Complex tools with many parameters or behaviors need more documentation. Simple tools need less. This dimension scales expectations accordingly.

Parameters2/5

Does the description clarify parameter syntax, constraints, interactions, or defaults beyond what the schema provides?

The schema description coverage is 0%, so the description must compensate. It mentions 'currency pair and date interval', which hints at parameters like 'from_currency', 'to_currency', 'start', and 'end', but doesn't explain their semantics, formats (e.g., date strings like YYYY-MM-DD), or constraints. This adds minimal value beyond the bare parameter names in the schema.

Input schemas describe structure but not intent. Descriptions should explain non-obvious parameter relationships and valid value ranges.

Purpose4/5

Does the description clearly state what the tool does and how it differs from similar tools?

The description clearly states the tool's purpose with a specific verb ('Get') and resource ('exchange-rate time series'), specifying the target data (currency pair and date interval). It distinguishes from sibling tools like 'base_quote' and 'convert_currency' by focusing on historical time-series data rather than current rates or conversions. However, it doesn't explicitly contrast with siblings, so it's not a perfect 5.

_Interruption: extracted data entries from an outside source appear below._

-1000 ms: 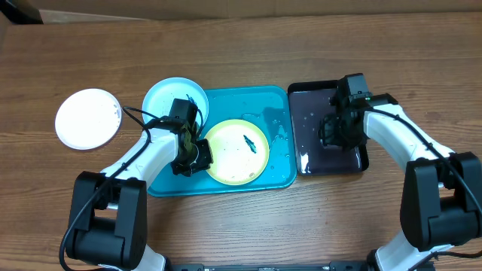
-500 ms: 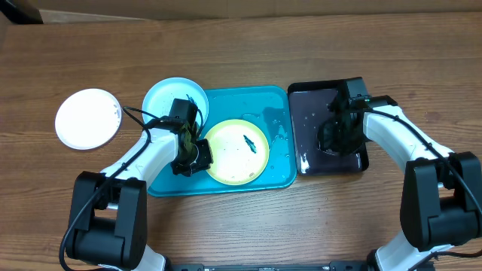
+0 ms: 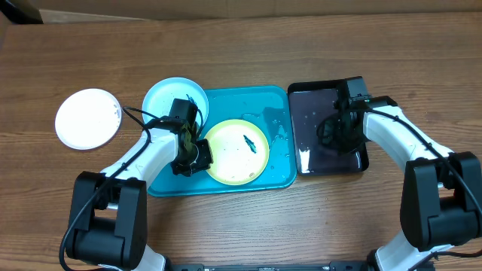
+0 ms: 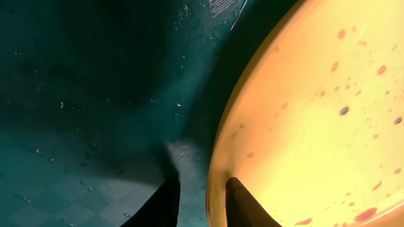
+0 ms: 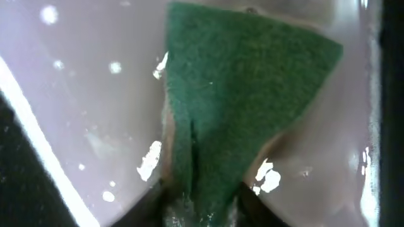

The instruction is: Clean dirty plates on tray and stack at the side

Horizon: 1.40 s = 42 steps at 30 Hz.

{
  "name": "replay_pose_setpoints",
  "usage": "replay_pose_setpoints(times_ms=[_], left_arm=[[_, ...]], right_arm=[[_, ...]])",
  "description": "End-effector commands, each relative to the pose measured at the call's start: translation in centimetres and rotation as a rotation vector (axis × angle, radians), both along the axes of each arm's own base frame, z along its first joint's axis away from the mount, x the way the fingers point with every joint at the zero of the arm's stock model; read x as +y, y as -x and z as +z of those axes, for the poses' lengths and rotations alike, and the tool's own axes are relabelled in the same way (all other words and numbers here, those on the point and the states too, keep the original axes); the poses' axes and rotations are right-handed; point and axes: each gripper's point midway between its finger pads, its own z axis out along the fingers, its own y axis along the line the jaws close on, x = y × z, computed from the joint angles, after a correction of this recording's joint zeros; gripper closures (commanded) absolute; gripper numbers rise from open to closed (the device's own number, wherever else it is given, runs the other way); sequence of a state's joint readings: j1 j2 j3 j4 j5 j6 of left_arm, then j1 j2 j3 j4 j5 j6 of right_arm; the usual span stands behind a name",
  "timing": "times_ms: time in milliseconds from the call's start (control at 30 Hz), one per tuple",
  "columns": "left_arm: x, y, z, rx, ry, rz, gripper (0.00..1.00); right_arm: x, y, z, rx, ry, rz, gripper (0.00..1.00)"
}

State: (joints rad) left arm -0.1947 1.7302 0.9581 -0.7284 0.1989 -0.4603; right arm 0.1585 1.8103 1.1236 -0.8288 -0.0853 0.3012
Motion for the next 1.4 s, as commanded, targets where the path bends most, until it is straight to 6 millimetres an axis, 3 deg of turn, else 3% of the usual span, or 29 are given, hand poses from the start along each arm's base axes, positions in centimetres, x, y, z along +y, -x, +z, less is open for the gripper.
replay_pose_setpoints(times_ms=[0, 67, 233, 400, 667, 733, 800, 833, 1167, 1367], left_arm=[[0.0, 0.4, -0.4, 0.016, 0.008, -0.016, 0.73], [0.0, 0.4, -0.4, 0.017, 0.008, -0.016, 0.73], [0.0, 0.5, -0.4, 0.019, 0.007, -0.016, 0.73], [0.0, 0.4, -0.4, 0.018, 0.007, -0.016, 0.72], [0.0, 0.5, -0.4, 0.020, 0.007, -0.016, 0.72], [0.0, 0.5, -0.4, 0.020, 0.007, -0.016, 0.72], [0.0, 0.5, -0.4, 0.020, 0.007, -0.016, 0.72], [0.0, 0.5, -0.4, 0.020, 0.007, -0.016, 0.71], [0.0, 0.5, -0.4, 0.019, 0.007, -0.016, 0.71], [0.0, 0.5, -0.4, 0.018, 0.007, -0.016, 0.71]], right_arm=[[-0.3, 0.5, -0.2, 0.017, 0.022, -0.011, 0.85], [-0.4, 1.1, -0.2, 0.040, 0.026, -0.007, 0.90], [-0.6, 2.4, -0.1, 0.089, 0.038, 0.047, 0.89], [-0.6, 2.4, 0.8, 0.100, 0.043, 0.104, 0.53], [-0.3, 0.7, 1.9, 0.049, 0.036, 0.102, 0.37], [-0.2, 0.4, 2.1, 0.039, 0.031, 0.102, 0.26], [0.0, 0.0, 2.4, 0.027, 0.021, 0.102, 0.02], [0.1, -0.2, 2.6, 0.021, 0.017, 0.102, 0.00], [1.2, -1.7, 3.6, -0.032, -0.041, 0.108, 0.00], [1.3, -2.3, 3.7, -0.057, -0.044, 0.099, 0.16]])
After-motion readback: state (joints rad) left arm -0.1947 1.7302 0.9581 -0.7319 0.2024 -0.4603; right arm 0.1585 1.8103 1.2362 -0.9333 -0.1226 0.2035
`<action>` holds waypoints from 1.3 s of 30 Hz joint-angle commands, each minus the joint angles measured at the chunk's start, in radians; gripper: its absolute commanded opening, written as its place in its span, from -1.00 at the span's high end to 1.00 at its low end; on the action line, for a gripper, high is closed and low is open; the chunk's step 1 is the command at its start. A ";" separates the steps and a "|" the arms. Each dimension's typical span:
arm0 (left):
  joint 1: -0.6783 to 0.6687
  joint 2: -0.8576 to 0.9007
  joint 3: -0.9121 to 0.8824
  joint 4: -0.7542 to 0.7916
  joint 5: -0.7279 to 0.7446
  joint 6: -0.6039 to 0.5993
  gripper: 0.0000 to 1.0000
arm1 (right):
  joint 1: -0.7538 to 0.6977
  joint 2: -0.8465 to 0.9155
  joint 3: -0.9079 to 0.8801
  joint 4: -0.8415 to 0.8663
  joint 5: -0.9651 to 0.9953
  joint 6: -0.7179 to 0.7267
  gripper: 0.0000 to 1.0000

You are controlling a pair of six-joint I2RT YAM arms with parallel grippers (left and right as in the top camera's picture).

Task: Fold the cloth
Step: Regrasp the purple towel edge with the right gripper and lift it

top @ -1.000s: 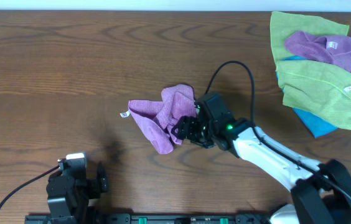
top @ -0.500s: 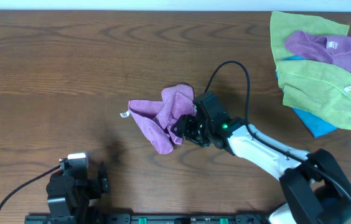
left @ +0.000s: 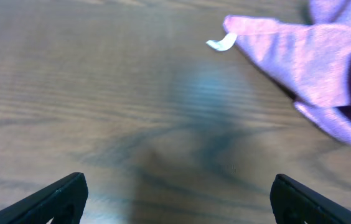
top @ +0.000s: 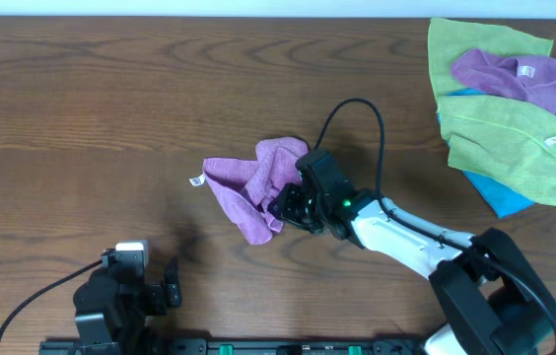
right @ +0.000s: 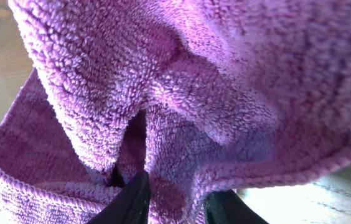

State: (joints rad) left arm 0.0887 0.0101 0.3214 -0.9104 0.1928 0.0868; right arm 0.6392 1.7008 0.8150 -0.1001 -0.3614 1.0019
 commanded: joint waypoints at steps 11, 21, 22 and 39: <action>-0.004 -0.006 -0.007 0.076 0.257 -0.018 -0.90 | -0.006 0.038 0.000 0.003 0.033 -0.088 0.97; -0.004 0.027 -0.004 0.344 0.362 -0.368 -0.91 | -0.117 -0.132 0.176 -0.285 0.209 -0.323 0.97; -0.004 0.039 -0.004 0.356 0.379 -0.399 -0.91 | -0.123 -0.147 0.196 -0.318 0.230 -0.343 0.98; -0.004 0.189 -0.004 0.620 0.514 -0.565 -0.90 | -0.219 -0.227 0.290 -0.573 0.686 -0.388 0.49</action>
State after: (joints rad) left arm 0.0887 0.1955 0.3183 -0.2974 0.6838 -0.4496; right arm 0.4419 1.4818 1.0931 -0.6731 0.1879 0.5945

Agents choose between tools based on descriptions. A clear purpose with a specific verb and resource helps agents select the right tool.

Usage Guidelines2/5

Does the description explain when to use this tool, when not to, or what alternatives exist?

The description provides no guidance on when to use this tool versus alternatives like 'base_quote' or 'convert_currency'. It mentions the data type (time series) but doesn't specify use cases, prerequisites, or exclusions. This leaves the agent with minimal context for tool selection.

Agents often have multiple tools that could apply. Explicit usage guidance like "use X instead of Y when Z" prevents misuse.